Une voie restrictive de la politique fiscale et un faible contexte européen expliquent une croissance en Italie de moins de 1% au cours de la période de trois ans 2024-2026. C’est ce qui émerge du studio Svimez-Ref Research ‘où vont les régions italiennes. Après un PIB à + 0,6% en 2024, SVIMEZ estime une croissance nationale de 0,7% en 2025 et 0,9% en 2026, le sud, depuis 2025, revient à croître moins dans le nord. Le ralentissement de la croissance est la conséquence de facteurs communs à la zone euro, comme la restauration du pacte de stabilité à partir de 2024 à partir de 2024. Mais les effets des fonctions de Donald Trump restent également à vérifier.
La crise des secteurs de remorquage
Parmi les autres causes de faiblesse, la relation Empimez-Ref indique la récession de l’industrie en raison de la baisse de la demande de biens durables, avec la crise des secteurs de la conduite tels que l’automobile, la faiblesse du commerce international, l’augmentation des coûts de l’énergie . Mais ce sont également les facteurs spécifiques du contexte italien qui affectent: un cadre de financement public national qui concentre la contraction du déficit en 2024-25; Un poids important du secteur automobile et un rôle décisif de la demande étrangère, avec une forte interdépendance avec l’industrie allemande. Il convient toutefois de souligner que les prévisions ne prennent pas en considération la grande incertitude «Trump», causée par les hypothèses de resserrement des fonctions sur les exportations vers les États-Unis.

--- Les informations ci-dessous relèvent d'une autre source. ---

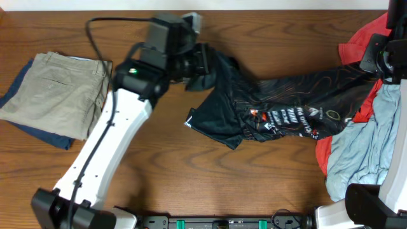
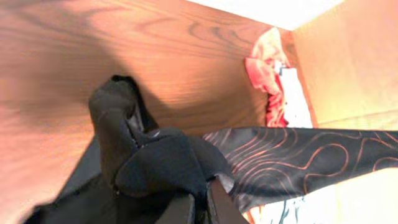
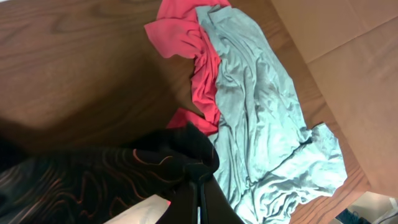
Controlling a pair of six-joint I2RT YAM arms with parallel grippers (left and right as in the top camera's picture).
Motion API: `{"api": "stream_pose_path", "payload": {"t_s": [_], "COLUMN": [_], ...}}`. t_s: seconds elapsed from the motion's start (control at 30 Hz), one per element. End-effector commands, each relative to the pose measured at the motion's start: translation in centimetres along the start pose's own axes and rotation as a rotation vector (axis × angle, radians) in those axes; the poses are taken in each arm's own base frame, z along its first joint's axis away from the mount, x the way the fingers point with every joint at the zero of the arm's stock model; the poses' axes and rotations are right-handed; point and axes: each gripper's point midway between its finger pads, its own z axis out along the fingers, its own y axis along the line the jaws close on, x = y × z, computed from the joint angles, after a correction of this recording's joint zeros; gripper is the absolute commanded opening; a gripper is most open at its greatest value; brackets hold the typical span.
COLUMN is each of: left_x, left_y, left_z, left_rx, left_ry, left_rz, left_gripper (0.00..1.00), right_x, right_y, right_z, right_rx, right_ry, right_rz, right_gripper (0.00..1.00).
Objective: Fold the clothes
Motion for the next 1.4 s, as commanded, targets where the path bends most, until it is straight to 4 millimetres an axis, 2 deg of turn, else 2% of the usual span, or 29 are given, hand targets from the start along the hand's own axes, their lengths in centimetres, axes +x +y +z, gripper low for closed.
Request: {"api": "stream_pose_path", "payload": {"t_s": [0.0, 0.13, 0.23, 0.33, 0.43, 0.57, 0.67, 0.8, 0.9, 1.0, 1.1, 1.2, 1.37], "left_x": [-0.8, -1.2, -1.9, -2.9, -4.2, -5.5, -5.9, -5.2, -3.9, -2.9, -2.6, -3.2, -5.9], "left_y": [0.4, 1.1, 1.0, 0.9, 0.6, -0.8, -3.2, -6.8, -9.3, -10.8, -10.9, -9.8, -6.2], "left_z": [-2.2, -4.8, -7.9, -12.2, -17.3, -23.8, -28.8, -34.3, -37.5, -39.3, -39.6, -38.2, -33.5], "left_rx": [-0.008, -0.029, -0.043, -0.072, -0.096, -0.118, -0.115, -0.091, -0.063, -0.047, -0.045, -0.064, -0.111], "left_ry": [-0.026, -0.057, -0.111, -0.193, -0.303, -0.459, -0.588, -0.733, -0.812, -0.859, -0.864, -0.814, -0.682], "left_rz": [0.023, 0.015, 0.070, 0.107, 0.111, 0.127, 0.172, 0.246, 0.300, 0.333, 0.336, 0.302, 0.215], "left_gripper": [0.06, 0.06, 0.06, 0.06, 0.06, 0.06, 0.06, 0.06, 0.06, 0.06, 0.06, 0.06, 0.06], "right_x": [0.0, 0.2, -0.2, -1.3, -2.6, -3.5, -3.5, -3.1, -2.4, -2.0, -2.0, -2.7, -4.5], "right_y": [-0.6, 0.5, 1.7, 2.2, 1.8, -0.1, -1.9, -5.3, -7.2, -7.8, -7.7, -6.7, -2.6], "right_z": [0.1, -0.2, -1.2, -3.2, -6.8, -11.9, -15.7, -20.3, -23.2, -24.6, -24.2, -22.6, -17.0], "right_rx": [0.015, -0.058, -0.162, -0.260, -0.361, -0.405, -0.416, -0.380, -0.375, -0.383, -0.380, -0.378, -0.412], "right_ry": [0.001, 0.012, -0.016, -0.086, -0.205, -0.372, -0.497, -0.665, -0.765, -0.807, -0.793, -0.744, -0.569], "right_rz": [0.028, 0.032, 0.025, 0.038, 0.050, 0.079, 0.109, 0.175, 0.213, 0.226, 0.221, 0.203, 0.124], "right_gripper": [0.01, 0.01, 0.01, 0.01, 0.01, 0.01, 0.01, 0.01, 0.01, 0.01, 0.01, 0.01, 0.01]}}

Le classement des régions: Vénétie + 1,2%, Lombardie + 1,1%
En ce qui concerne les régions italiennes individuelles en 2025, une croissance de 1,2%, 1,1%, pour la Lombardie, de 1% pour Emilia Romagne, des régions plus structurées capables de compenser la Lombardie, la faiblesse des exportations avec le maintien de la demande interne, tandis que tout en Ils organisent l’Ombrie avec 0,2%, la Ligurie 0,4%, les Pouilles et le Molise avec des régions de 0,5% moins exposées au ralentissement du commerce extérieur, mais avec moins d’éléments capables de faire en sorte que la croissance décolle. 2024 devrait être fermé avec une plus grande croissance dans le sud: 0,8% contre 0,6% dans les régions centrales-nord. Pour la deuxième année consécutive, le Sud se déplacerait si plus vite que le reste du pays, même si avec un différentiel significativement réduit (d’un point de pourcentage à deux dixièmes). Il y a deux éléments principaux qui contribuent au résultat attendu. En 2024, l’évolution économique a été fortement influencée, en partie en tant que l’année précédente, par la dynamique des investissements dans les constructions qui seraient confirmées comme l’une des composantes les plus dynamiques de la demande. En référence à la période de deux ans 2025-2026, l’évolution du PIB italien devrait rester en dessous d’un pour cent, avec un léger profil d’expansion: + 0,7% en 2025; + 0,9% en 2026
L’analyse
Pour comprendre ce que le boom observé dans le secteur immobilier a signifié ces dernières années, dit le Svimez, il convient de noter qu’entre 2021 et 2023, la croissance enregistrée dans les investissements en construction était plus que la double entité par rapport à celle qui s’est produite au cours des douze années Allant de 1995 à 2007. Du côté de l’offre, les prévisions de SVIMEZ indiquent une contribution négative de l’industrie au sens strict à la dynamique du produit dans les deux macro-arômes pendant toute la période de prévision (à l’exception partielle du Sud en 2026 ). En premier lieu, cela est attribuable à la faiblesse inhabituelle de la demande étrangère, qui affecte désormais environ la moitié de la totalité de la production industrielle des régions centrotées (en particulier en Lombardie, Emilia-Romagna, Vénéto), où près de 70% de la valeur est Industriel national concentré. À cela s’ajoute une situation globale faible avec la «crise» de l’entreprise multiple induite par les changements structurels en place (transition écologique et numérique avant tout) en l’absence, même au niveau supranational, d’un certain cadre stratégique et réglementaire, un cadre Condition essentielle pour introduire les ajustements I nécessaires.